● **Data to process**:
──────────
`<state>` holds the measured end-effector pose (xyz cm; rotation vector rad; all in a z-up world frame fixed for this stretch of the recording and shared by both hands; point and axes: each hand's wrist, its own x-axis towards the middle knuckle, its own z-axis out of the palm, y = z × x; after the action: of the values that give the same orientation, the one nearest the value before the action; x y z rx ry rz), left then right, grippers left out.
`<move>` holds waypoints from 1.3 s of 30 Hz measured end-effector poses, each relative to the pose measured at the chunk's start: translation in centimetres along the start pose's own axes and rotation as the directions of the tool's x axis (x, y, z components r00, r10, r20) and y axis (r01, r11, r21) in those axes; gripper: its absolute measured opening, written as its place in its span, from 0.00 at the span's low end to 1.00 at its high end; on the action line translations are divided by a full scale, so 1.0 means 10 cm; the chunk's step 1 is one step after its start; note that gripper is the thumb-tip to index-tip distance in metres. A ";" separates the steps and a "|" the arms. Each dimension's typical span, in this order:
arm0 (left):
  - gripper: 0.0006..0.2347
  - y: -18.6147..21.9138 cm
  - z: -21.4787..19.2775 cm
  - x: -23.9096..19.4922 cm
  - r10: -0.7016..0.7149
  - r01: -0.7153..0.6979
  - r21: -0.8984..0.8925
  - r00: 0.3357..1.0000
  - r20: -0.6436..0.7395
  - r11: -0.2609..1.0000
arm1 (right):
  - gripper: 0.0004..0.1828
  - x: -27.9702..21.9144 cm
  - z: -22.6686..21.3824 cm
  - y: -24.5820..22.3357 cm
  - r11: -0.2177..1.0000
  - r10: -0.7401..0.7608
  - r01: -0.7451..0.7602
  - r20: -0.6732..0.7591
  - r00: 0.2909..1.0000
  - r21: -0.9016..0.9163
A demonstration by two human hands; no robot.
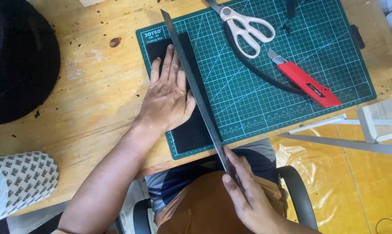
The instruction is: The person measures and cuts a piece of black fabric using a ruler and a utility knife on a green cutting mat. They align the ruler, make a cut, and then reposition the fabric to make another cut.
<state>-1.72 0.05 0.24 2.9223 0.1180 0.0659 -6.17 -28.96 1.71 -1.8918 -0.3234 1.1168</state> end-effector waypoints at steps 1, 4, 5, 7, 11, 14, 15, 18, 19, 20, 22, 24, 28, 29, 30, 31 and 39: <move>0.32 0.00 0.00 0.00 0.003 -0.003 0.000 1.000 0.002 1.000 | 0.38 0.00 0.00 -0.01 1.000 0.002 -0.002 -0.002 1.000 0.003; 0.33 0.00 0.00 0.00 0.015 -0.015 -0.008 1.000 0.005 1.000 | 0.39 0.00 -0.01 -0.04 0.974 -0.190 0.186 0.021 0.982 0.128; 0.32 -0.01 0.00 -0.01 0.023 -0.023 -0.009 1.000 -0.005 1.000 | 0.39 0.01 -0.01 -0.05 0.979 -0.165 0.161 0.023 0.986 0.127; 0.32 -0.01 0.01 0.00 0.031 -0.031 -0.008 0.999 -0.015 0.999 | 0.39 0.02 -0.01 -0.03 0.982 -0.143 0.139 0.025 0.989 0.125; 0.28 -0.02 0.03 -0.01 0.039 -0.040 -0.021 0.999 -0.036 0.999 | 0.39 0.06 0.03 0.01 0.976 -0.160 0.161 -0.014 0.987 0.148; 0.27 -0.02 0.02 -0.01 0.048 -0.052 -0.062 0.997 -0.065 0.997 | 0.39 0.07 0.05 0.01 0.964 -0.212 0.214 -0.030 0.977 0.157; 0.28 -0.01 0.02 -0.02 0.046 -0.050 -0.065 0.996 -0.071 0.997 | 0.39 0.07 0.05 0.02 0.968 -0.211 0.214 -0.034 0.977 0.128; 0.29 -0.01 0.03 -0.03 0.020 -0.025 -0.101 0.998 -0.055 0.995 | 0.40 0.07 0.05 0.05 0.980 -0.195 0.196 -0.027 0.980 0.042; 0.29 -0.01 0.03 -0.03 0.020 -0.026 -0.101 0.998 -0.054 0.995 | 0.40 0.07 0.04 0.04 0.980 -0.195 0.196 -0.028 0.980 0.043; 0.29 -0.01 0.03 -0.03 0.030 -0.037 -0.109 0.997 -0.066 0.993 | 0.40 0.06 0.04 0.02 0.984 -0.179 0.179 -0.035 0.983 0.001; 0.28 -0.02 0.04 -0.04 0.038 -0.047 -0.118 0.996 -0.076 0.992 | 0.40 0.05 0.03 -0.03 0.986 -0.161 0.159 -0.042 0.986 -0.039; 0.30 -0.02 0.03 -0.04 0.040 -0.054 -0.143 0.994 -0.104 0.988 | 0.42 0.04 0.02 -0.09 0.995 -0.007 0.006 -0.011 1.000 -0.097; 0.30 -0.07 0.11 -0.06 0.037 -0.047 -0.093 0.994 -0.099 0.995 | 0.42 0.05 0.04 0.04 0.991 -0.041 0.041 0.000 0.999 -0.127; 0.31 -0.06 0.11 -0.06 0.016 -0.024 -0.100 0.996 -0.083 0.995 | 0.41 0.06 0.05 0.06 0.989 -0.096 0.095 -0.002 0.995 -0.114; 0.33 -0.06 0.10 -0.06 -0.007 0.000 -0.108 0.998 -0.064 0.994 | 0.41 0.06 0.06 0.09 0.984 -0.149 0.147 -0.004 0.989 -0.101; 0.33 -0.04 0.09 -0.06 -0.007 0.000 -0.108 0.998 -0.062 0.994 | 0.41 0.06 0.07 0.08 0.984 -0.147 0.145 -0.004 0.989 -0.100; 0.35 0.02 -0.03 -0.02 0.003 -0.003 0.011 1.000 0.001 1.000 | 0.42 0.08 0.10 0.11 0.992 -0.064 0.071 0.062 0.996 -0.106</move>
<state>-1.92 -0.10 0.54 2.9340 0.1137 0.0639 -6.78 -28.52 0.16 -1.9301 -0.4861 1.1309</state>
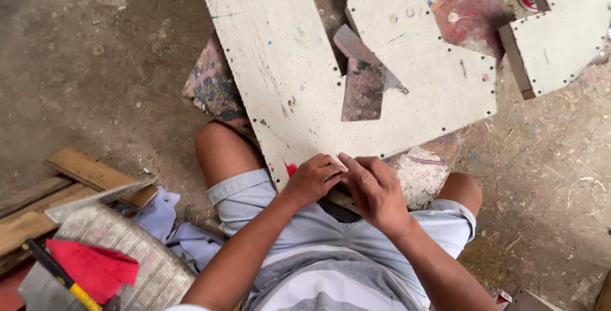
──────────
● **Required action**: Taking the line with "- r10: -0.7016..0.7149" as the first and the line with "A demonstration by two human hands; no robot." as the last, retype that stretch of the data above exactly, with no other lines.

● **Exercise response**:
  - r10: -0.7016..0.7149
  - r01: -0.7153..0.6979
  - r21: -0.8984..0.8925
  - r00: 0.3357..1.0000
  - r20: -0.6436..0.7395
  - r11: -0.2609..1.0000
arm1 (right):
  - gripper: 0.0004..0.1828
  - x: -27.9702..21.9144 cm
  - z: -22.6686..21.3824 cm
  - y: -24.5820..22.3357 cm
  - r11: -0.2177..1.0000
  - r10: -0.7401..0.7608
  - r01: -0.7451..0.7602
  - r20: -0.6732..0.7591
  - r00: 0.2909..1.0000
  - r21: -0.9016..0.9163
A demonstration by two human hands; no robot.

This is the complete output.